EXERCISE INSTRUCTIONS: Your response should contain only the lines running from the top of the data below through the line with "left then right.", both included. Pictures must be omitted.

□ □ □

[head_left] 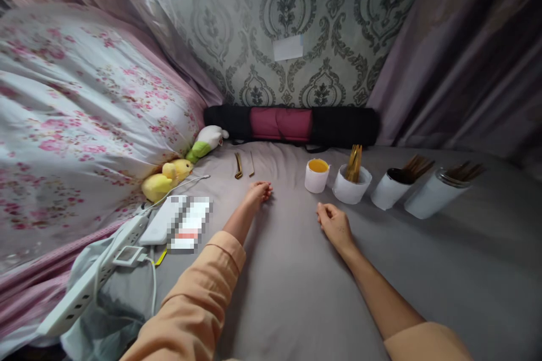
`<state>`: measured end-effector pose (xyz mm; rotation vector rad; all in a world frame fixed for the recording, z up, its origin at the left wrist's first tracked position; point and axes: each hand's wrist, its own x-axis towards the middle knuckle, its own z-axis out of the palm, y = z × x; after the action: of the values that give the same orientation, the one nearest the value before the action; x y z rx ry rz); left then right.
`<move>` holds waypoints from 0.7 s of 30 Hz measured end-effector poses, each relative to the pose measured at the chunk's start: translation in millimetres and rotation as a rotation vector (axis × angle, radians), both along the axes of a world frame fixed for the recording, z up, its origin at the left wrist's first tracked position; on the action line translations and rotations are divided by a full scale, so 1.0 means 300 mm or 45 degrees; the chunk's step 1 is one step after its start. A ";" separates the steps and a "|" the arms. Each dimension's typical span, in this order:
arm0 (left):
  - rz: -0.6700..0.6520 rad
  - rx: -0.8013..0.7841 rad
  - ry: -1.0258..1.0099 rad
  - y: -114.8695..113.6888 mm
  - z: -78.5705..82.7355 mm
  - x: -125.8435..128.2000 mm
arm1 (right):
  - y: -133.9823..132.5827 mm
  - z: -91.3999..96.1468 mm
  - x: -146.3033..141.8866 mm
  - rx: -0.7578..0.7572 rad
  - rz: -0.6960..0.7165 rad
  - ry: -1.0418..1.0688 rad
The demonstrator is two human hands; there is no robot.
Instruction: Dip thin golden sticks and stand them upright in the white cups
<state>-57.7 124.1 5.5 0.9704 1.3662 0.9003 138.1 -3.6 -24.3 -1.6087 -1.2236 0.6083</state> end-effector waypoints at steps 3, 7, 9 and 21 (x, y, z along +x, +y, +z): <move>0.025 0.099 0.248 0.045 0.002 -0.026 | 0.003 -0.004 0.000 -0.008 -0.009 0.006; 0.011 0.230 0.610 0.090 0.014 -0.065 | 0.004 -0.004 -0.001 -0.004 0.004 -0.001; -0.001 0.307 0.796 0.109 0.020 -0.081 | 0.003 -0.003 -0.002 0.001 0.003 -0.011; -0.159 0.514 1.458 0.162 0.029 -0.086 | 0.001 0.002 -0.004 0.005 0.019 -0.017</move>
<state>-83.5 172.6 14.2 2.0387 2.0448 0.4984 136.8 -3.4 -23.7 -1.6040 -1.2469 0.6049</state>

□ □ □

TASK SOLUTION:
[head_left] 
`<state>`: measured end-effector pose (xyz mm; rotation vector rad; all in a world frame fixed for the recording, z up, its origin at the left wrist's first tracked position; point and axes: each hand's wrist, its own x-axis towards the middle knuckle, its own z-axis out of the palm, y = z × x; after the action: of the values that give the same orientation, the one nearest the value before the action; x y z rx ry rz); left then right.

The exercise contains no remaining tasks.